■ Exercise goal
In your copy, the records appear word for word and the pictures do not appear at all.

■ Data under study
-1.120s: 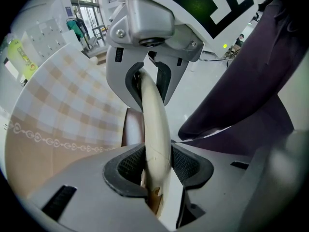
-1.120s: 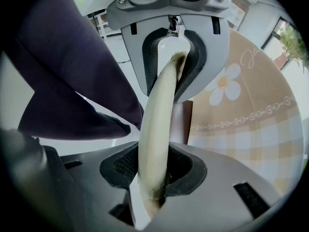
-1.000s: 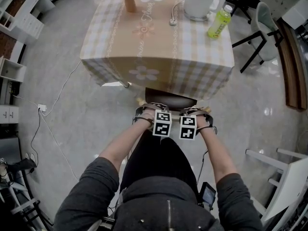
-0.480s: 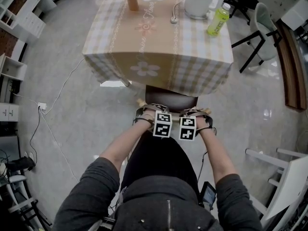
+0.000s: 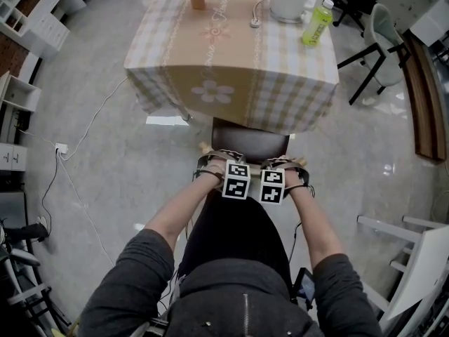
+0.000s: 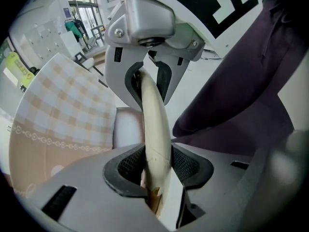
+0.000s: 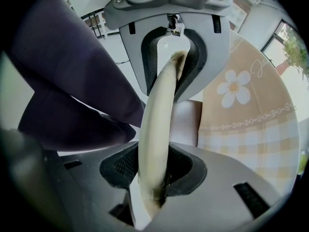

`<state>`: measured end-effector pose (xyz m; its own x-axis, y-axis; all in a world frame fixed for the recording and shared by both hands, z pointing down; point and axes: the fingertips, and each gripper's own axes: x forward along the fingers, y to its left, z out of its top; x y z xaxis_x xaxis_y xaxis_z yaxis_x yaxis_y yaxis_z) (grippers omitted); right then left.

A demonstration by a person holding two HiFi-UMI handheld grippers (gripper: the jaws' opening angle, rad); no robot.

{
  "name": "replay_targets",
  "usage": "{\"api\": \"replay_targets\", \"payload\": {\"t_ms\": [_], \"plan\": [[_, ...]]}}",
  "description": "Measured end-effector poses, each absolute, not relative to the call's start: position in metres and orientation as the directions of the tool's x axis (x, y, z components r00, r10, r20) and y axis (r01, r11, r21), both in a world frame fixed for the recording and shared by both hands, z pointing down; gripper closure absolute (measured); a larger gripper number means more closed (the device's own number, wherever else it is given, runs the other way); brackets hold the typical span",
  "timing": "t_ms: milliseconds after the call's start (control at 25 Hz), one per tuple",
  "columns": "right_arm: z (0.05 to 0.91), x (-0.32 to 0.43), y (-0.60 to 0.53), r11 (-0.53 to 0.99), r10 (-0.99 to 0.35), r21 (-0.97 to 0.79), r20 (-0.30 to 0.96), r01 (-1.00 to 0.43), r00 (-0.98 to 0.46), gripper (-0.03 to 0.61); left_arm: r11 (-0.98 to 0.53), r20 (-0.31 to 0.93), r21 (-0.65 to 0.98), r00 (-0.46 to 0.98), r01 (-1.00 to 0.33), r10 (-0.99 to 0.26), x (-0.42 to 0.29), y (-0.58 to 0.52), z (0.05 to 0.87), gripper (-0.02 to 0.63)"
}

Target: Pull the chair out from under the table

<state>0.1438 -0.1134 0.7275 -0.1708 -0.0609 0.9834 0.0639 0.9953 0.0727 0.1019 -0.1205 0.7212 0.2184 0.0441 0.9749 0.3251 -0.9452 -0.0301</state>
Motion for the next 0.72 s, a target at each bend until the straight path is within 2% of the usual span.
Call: {"api": "replay_targets", "payload": {"t_ms": [720], "plan": [[0.729,0.139,-0.080,0.995,-0.067,0.079,0.983,0.066,-0.170,0.445,-0.947,0.978,-0.045,0.209,0.319,0.024,0.097,-0.087,0.723,0.456]]}}
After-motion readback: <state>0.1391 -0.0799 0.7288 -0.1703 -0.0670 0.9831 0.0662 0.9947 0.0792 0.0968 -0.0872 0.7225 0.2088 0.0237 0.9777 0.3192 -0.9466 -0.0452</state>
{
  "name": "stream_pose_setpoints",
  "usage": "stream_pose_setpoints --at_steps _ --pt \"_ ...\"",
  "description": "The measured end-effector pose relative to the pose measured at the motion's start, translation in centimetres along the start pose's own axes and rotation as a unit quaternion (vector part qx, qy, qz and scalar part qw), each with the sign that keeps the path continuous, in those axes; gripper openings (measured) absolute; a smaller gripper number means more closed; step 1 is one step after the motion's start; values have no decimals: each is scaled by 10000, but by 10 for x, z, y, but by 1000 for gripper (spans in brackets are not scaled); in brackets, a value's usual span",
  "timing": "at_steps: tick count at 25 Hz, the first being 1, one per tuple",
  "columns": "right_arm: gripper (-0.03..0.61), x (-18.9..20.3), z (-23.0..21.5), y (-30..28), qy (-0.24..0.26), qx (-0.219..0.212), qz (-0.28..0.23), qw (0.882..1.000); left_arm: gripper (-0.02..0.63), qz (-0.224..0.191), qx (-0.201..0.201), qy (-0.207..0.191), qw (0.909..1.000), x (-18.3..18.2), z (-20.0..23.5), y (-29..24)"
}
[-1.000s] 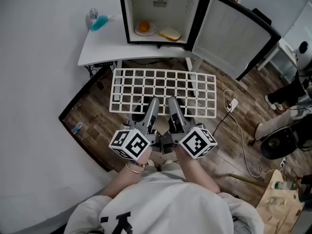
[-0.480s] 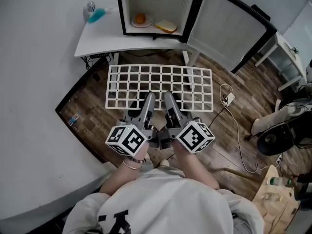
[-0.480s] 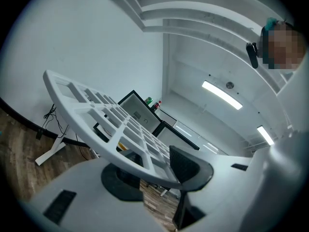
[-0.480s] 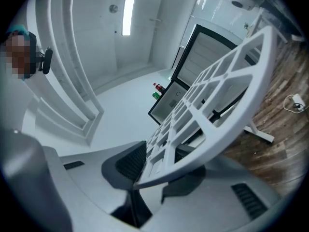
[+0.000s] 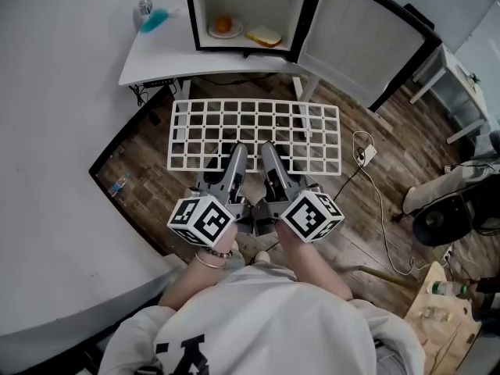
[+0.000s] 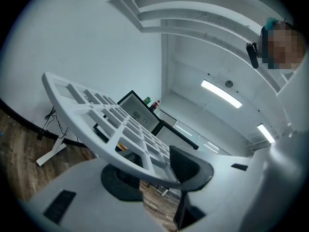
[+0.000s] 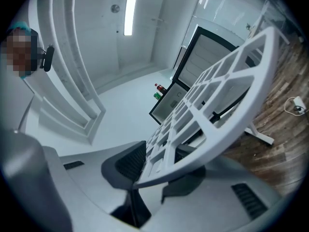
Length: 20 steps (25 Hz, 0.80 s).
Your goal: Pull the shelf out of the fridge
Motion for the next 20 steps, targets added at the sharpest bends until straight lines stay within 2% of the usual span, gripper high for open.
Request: stream_pose_setpoints --at_steps 20 --pt "117 -6 2 -6 22 -144 13 9999 160 -109 -32 -79 9999 -5 -3 -4"
Point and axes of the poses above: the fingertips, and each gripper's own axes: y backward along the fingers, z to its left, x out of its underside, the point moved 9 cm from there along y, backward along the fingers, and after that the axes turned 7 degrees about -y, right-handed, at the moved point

■ The completed task
-1.120s: 
-1.120s: 
-1.000s: 
-0.480s: 
+0.000s: 
+0.000s: 
+0.000s: 

`<state>`: measured end-effector pose (xyz m; its own x-axis, y-axis; all in a world frame fixed for the recording and shared by both hands, z pointing down; point and axes: the fingertips, and each gripper's own axes: x forward along the fingers, y to its left, z out of its top; x y z xaxis_x xaxis_y xaxis_z yaxis_x yaxis_y yaxis_z) (grippers omitted); right then left.

A demonstration by a person holding two HiFi-UMI handheld grippers (gripper: the jaws' opening angle, rad); no robot.

{
  "name": "replay_targets",
  "usage": "{\"api\": \"replay_targets\", \"payload\": {\"t_ms\": [_], \"plan\": [[_, ...]]}}",
  "description": "Measured end-effector poses, each absolute, not relative to the call's start: position in metres and orientation as the directions of the tool's x axis (x, y, z components r00, r10, r20) and y axis (r01, r11, r21), both in a world frame fixed for the recording and shared by both hands, z pointing down; gripper closure absolute (measured); a larger gripper number means more closed (the device's own number, wherever else it is given, runs the other way); brackets hold the typical span",
  "timing": "t_ms: milliseconds after the call's start (control at 25 Hz), one per tuple",
  "columns": "right_arm: z (0.05 to 0.91), x (-0.32 to 0.43), y (-0.60 to 0.53), r11 (-0.53 to 0.99), r10 (-0.99 to 0.35), r21 (-0.97 to 0.79), r20 (-0.30 to 0.96), r01 (-1.00 to 0.43), r00 (-0.98 to 0.46), gripper (-0.03 to 0.61); left_arm: r11 (-0.98 to 0.53), r20 (-0.31 to 0.93), r21 (-0.65 to 0.98), r00 (-0.46 to 0.98), r01 (-1.00 to 0.33), r10 (-0.99 to 0.26), x (-0.42 to 0.29), y (-0.58 to 0.52), z (0.05 to 0.87), gripper (-0.02 to 0.63)"
}

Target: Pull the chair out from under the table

<state>0.1438 -0.1134 0.7275 -0.1708 -0.0609 0.9834 0.0639 0.9953 0.0727 0.1019 -0.1205 0.7212 0.2184 0.0441 0.9749 0.3251 -0.9452 -0.0301</state>
Motion for the next 0.72 s, a target at each bend until the straight path is within 2% of the usual span.
Call: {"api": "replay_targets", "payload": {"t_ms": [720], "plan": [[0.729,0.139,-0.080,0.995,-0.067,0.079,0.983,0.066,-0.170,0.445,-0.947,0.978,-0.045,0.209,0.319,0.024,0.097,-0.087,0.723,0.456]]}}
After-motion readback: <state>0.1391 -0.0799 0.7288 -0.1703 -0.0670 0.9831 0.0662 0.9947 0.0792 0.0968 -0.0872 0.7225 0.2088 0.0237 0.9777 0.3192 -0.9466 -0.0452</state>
{
  "name": "stream_pose_setpoints",
  "usage": "stream_pose_setpoints --at_steps _ --pt \"_ ...\"",
  "description": "The measured end-effector pose relative to the pose measured at the motion's start, translation in centimetres along the start pose's own axes and rotation as a unit quaternion (vector part qx, qy, qz and scalar part qw), each with the sign that keeps the path continuous, in those axes; gripper openings (measured) absolute; a smaller gripper number means more closed; step 1 is one step after the motion's start; values have no decimals: each is scaled by 10000, but by 10 for x, z, y, but by 1000 for gripper (spans in brackets are not scaled); in brackets, a value's usual span",
  "timing": "at_steps: tick count at 25 Hz, the first being 1, one per tuple",
  "columns": "right_arm: gripper (-0.03..0.61), x (-18.9..20.3), z (-23.0..21.5), y (-30..28), qy (-0.24..0.26), qx (-0.219..0.212), qz (-0.28..0.23), qw (0.882..1.000); left_arm: gripper (-0.02..0.63), qz (-0.224..0.191), qx (-0.201..0.201), qy (-0.207..0.191), qw (0.909..1.000), x (-18.3..18.2), z (-20.0..23.5), y (-29..24)"
}
[-1.000s] 
[-0.480s] 
[-0.480s] 
[-0.480s] 
[+0.000s] 
[+0.000s] 
[+0.000s] 
Length: 20 steps (25 Hz, 0.80 s).
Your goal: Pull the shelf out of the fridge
Motion for the next 20 steps, targets added at the sharpest bends until straight lines stay within 2% of the usual span, gripper high for open.
Request: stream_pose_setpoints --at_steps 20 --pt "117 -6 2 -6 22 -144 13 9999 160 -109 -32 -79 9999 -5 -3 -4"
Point and axes of the poses above: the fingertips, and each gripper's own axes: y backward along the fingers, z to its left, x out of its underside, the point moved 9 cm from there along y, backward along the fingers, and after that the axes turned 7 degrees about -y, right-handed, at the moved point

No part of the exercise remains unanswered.